SOURCE MATERIAL.

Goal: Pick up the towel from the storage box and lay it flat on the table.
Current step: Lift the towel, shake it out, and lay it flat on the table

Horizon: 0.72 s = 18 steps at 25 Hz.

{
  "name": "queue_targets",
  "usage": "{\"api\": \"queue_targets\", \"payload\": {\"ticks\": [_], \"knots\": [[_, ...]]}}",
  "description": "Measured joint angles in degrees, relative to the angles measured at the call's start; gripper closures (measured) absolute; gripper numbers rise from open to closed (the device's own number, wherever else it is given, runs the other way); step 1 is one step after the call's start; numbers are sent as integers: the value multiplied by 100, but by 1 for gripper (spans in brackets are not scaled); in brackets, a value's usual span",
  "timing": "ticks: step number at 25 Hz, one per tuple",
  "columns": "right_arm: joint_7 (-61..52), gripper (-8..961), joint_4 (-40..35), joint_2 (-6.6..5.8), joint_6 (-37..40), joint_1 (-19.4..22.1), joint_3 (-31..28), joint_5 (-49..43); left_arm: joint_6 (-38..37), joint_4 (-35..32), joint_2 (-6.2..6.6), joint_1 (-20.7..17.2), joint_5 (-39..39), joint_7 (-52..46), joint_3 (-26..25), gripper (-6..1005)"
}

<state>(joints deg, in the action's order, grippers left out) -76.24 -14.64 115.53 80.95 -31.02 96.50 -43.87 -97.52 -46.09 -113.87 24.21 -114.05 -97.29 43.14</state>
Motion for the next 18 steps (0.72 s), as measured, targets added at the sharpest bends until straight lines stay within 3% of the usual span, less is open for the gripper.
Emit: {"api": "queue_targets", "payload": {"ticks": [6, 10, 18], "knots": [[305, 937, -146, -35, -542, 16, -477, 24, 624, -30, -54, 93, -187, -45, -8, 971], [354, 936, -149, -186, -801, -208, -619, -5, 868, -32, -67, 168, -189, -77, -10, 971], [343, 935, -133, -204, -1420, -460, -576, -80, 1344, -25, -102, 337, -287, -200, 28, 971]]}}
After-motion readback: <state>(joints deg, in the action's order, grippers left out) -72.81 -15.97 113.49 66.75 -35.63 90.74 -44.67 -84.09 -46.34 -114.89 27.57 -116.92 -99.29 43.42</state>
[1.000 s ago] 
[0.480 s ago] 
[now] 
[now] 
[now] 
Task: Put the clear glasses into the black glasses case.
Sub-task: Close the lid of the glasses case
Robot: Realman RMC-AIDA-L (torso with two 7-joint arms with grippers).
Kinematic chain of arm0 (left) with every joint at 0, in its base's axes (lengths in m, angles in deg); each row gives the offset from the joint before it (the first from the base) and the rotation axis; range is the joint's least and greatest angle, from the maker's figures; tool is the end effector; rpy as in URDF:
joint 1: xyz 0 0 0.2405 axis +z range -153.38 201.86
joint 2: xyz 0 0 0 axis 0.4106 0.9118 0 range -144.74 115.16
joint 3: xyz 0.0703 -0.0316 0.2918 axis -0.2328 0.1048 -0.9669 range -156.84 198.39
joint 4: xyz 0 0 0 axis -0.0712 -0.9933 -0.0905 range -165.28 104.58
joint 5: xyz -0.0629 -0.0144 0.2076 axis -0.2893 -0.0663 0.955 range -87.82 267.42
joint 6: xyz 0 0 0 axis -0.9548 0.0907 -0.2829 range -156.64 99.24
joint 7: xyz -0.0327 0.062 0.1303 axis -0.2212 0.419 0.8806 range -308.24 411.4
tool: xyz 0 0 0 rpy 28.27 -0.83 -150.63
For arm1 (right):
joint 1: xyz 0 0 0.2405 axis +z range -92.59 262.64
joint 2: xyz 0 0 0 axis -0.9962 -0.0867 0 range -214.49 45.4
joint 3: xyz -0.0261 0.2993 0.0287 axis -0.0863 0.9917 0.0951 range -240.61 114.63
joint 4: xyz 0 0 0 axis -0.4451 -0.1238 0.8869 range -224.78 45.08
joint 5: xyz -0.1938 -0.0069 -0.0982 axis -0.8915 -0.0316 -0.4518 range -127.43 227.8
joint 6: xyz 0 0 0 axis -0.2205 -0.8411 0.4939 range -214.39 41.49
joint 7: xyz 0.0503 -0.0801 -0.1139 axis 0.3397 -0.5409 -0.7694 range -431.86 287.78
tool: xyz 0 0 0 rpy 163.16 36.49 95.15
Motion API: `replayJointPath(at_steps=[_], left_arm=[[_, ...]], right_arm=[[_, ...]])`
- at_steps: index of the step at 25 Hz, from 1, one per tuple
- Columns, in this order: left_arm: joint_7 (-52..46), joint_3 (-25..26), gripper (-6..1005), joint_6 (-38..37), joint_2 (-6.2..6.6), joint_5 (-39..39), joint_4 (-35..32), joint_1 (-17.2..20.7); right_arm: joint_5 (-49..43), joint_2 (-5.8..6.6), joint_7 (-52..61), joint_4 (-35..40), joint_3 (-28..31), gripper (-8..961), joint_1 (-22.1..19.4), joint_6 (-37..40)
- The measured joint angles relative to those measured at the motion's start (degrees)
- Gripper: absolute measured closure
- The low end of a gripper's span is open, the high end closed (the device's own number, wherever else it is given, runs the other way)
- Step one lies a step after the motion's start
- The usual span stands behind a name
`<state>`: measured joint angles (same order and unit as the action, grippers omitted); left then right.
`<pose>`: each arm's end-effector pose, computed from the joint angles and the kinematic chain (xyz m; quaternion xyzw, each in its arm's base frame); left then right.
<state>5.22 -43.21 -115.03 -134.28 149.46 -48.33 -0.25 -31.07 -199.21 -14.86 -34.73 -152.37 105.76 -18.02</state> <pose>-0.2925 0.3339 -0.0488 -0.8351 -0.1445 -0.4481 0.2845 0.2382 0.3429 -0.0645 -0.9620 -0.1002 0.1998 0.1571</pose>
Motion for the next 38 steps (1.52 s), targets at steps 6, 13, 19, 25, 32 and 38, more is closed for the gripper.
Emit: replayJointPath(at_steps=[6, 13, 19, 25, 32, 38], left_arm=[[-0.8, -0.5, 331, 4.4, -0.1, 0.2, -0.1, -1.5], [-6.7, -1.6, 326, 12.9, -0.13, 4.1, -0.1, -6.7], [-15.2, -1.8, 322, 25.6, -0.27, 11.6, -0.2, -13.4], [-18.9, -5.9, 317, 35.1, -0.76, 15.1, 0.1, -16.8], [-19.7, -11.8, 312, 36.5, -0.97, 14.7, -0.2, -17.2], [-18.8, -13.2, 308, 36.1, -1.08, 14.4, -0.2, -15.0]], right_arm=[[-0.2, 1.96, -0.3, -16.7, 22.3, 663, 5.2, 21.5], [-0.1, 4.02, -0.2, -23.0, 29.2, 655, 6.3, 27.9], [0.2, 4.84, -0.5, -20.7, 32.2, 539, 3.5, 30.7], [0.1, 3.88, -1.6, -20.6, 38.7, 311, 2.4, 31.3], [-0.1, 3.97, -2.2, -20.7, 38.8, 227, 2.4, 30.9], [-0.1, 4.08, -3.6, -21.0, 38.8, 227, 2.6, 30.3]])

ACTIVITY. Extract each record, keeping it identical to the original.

EXERCISE RESULT.
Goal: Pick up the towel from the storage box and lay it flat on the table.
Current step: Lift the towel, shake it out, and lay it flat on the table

Horizon: 0.72 s = 18 steps at 25 Hz.

{
  "name": "queue_targets",
  "usage": "{\"api\": \"queue_targets\", \"payload\": {\"ticks\": [_], \"knots\": [[_, ...]]}}",
  "description": "Measured joint angles in degrees, relative to the angles measured at the call's start; gripper closures (measured) absolute; gripper numbers rise from open to closed (the device's own number, wherever else it is given, runs the other way); step 1 is one step after the call's start; numbers are sent as integers: the value multiplied by 100, but by 1 for gripper (spans in brackets are not scaled); in brackets, a value's usual span",
  "timing": "ticks: step number at 25 Hz, one per tuple",
  "columns": "right_arm: joint_7 (-61..52), gripper (-8..961), joint_4 (-40..35), joint_2 (-6.6..5.8), joint_6 (-37..40), joint_1 (-19.4..22.1), joint_3 (-31..28), joint_5 (-49..43); left_arm: joint_6 (-38..37), joint_4 (-35..32), joint_2 (-6.2..6.6), joint_1 (-20.7..17.2), joint_5 (-39..39), joint_7 (-52..46), joint_3 (-26..25), gripper (-6..1005)"
}

<state>(joints deg, in the action's order, grippers left out) -76.24 -14.64 115.53 80.95 -31.02 96.50 -43.87 -97.52 -46.09 -113.87 24.21 -114.05 -97.29 43.14</state>
Motion for the next 18 steps (0.72 s), as measured, targets added at the sharpest bends until straight lines stay within 3% of the usual span, less is open for the gripper.
Emit: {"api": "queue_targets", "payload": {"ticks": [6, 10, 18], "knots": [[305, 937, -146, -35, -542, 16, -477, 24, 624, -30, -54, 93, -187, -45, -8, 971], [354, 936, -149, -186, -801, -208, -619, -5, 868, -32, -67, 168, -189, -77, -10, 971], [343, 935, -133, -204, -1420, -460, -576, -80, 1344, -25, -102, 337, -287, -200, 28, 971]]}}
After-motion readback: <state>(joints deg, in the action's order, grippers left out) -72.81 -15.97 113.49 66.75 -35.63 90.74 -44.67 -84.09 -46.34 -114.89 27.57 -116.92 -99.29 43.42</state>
[1.000 s ago] 
[0.480 s ago] 
[now] 
[now] 
[now] 
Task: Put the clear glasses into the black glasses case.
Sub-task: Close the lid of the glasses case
Robot: Realman RMC-AIDA-L (torso with two 7-joint arms with grippers).
Kinematic chain of arm0 (left) with every joint at 0, in its base's axes (lengths in m, angles in deg); each row gives the offset from the joint before it (the first from the base) and the rotation axis; range is the joint's least and greatest angle, from the maker's figures; tool is the end effector; rpy as in URDF:
joint 1: xyz 0 0 0.2405 axis +z range -153.38 201.86
joint 2: xyz 0 0 0 axis 0.4106 0.9118 0 range -144.74 115.16
joint 3: xyz 0.0703 -0.0316 0.2918 axis -0.2328 0.1048 -0.9669 range -156.84 198.39
joint 4: xyz 0 0 0 axis -0.0712 -0.9933 -0.0905 range -165.28 104.58
joint 5: xyz -0.0629 -0.0144 0.2076 axis -0.2893 -0.0663 0.955 range -87.82 267.42
joint 6: xyz 0 0 0 axis -0.9548 0.0907 -0.2829 range -156.64 99.24
joint 7: xyz -0.0327 0.062 0.1303 axis -0.2212 0.419 0.8806 range -308.24 411.4
tool: xyz 0 0 0 rpy 28.27 -0.83 -150.63
For arm1 (right):
joint 1: xyz 0 0 0.2405 axis +z range -92.59 262.64
joint 2: xyz 0 0 0 axis -0.9962 -0.0867 0 range -214.49 45.4
joint 3: xyz -0.0261 0.2993 0.0287 axis -0.0863 0.9917 0.0951 range -240.61 114.63
joint 4: xyz 0 0 0 axis -0.4451 -0.1238 0.8869 range -224.78 45.08
joint 5: xyz -0.1938 -0.0069 -0.0982 axis -0.8915 -0.0316 -0.4518 range -127.43 227.8
joint 6: xyz 0 0 0 axis -0.2205 -0.8411 0.4939 range -214.39 41.49
joint 7: xyz 0.0503 -0.0801 -0.1139 axis 0.3397 -0.5409 -0.7694 range -431.86 287.78
tool: xyz 0 0 0 rpy 163.16 36.49 95.15
Motion API: `replayJointPath(at_steps=[_], left_arm=[[_, ...]], right_arm=[[_, ...]])`
- at_steps: index of the step at 25 Hz, from 1, one per tuple
- Columns, in this order: left_arm: joint_7 (-52..46), joint_3 (-25..26), gripper (-6..1005), joint_6 (-38..37), joint_2 (-6.2..6.6), joint_5 (-39..39), joint_4 (-35..32), joint_1 (-17.2..20.7); right_arm: joint_5 (-49..43), joint_2 (-5.8..6.6), joint_7 (-52..61), joint_4 (-35..40), joint_3 (-28..31), gripper (-8..961), joint_1 (-22.1..19.4), joint_6 (-37..40)
- The measured joint angles relative to those measured at the motion's start (degrees)
- Gripper: absolute measured closure
- The low end of a gripper's span is open, the high end closed (the device's own number, wherever else it is given, runs the other way)
- Step one lies a step after the motion's start
- The usual span stands behind a name
`<state>`: measured joint angles (same order and unit as the action, grippers omitted); left then right.
`<pose>`: each arm's end-effector pose, computed from the joint angles and the kinematic chain (xyz m; quaternion xyzw, each in its arm's base frame); left then right.
<state>5.22 -43.21 -115.03 -134.28 149.46 -48.33 -0.25 -31.07 -199.21 -14.86 -34.73 -152.37 105.76 -18.02</state> <pose>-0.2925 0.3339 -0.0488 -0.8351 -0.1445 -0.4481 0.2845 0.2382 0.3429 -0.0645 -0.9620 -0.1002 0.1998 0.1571</pose>
Motion for the next 38 steps (1.52 s), targets at steps 6, 13, 19, 25, 32 and 38, more is closed for the gripper.
Emit: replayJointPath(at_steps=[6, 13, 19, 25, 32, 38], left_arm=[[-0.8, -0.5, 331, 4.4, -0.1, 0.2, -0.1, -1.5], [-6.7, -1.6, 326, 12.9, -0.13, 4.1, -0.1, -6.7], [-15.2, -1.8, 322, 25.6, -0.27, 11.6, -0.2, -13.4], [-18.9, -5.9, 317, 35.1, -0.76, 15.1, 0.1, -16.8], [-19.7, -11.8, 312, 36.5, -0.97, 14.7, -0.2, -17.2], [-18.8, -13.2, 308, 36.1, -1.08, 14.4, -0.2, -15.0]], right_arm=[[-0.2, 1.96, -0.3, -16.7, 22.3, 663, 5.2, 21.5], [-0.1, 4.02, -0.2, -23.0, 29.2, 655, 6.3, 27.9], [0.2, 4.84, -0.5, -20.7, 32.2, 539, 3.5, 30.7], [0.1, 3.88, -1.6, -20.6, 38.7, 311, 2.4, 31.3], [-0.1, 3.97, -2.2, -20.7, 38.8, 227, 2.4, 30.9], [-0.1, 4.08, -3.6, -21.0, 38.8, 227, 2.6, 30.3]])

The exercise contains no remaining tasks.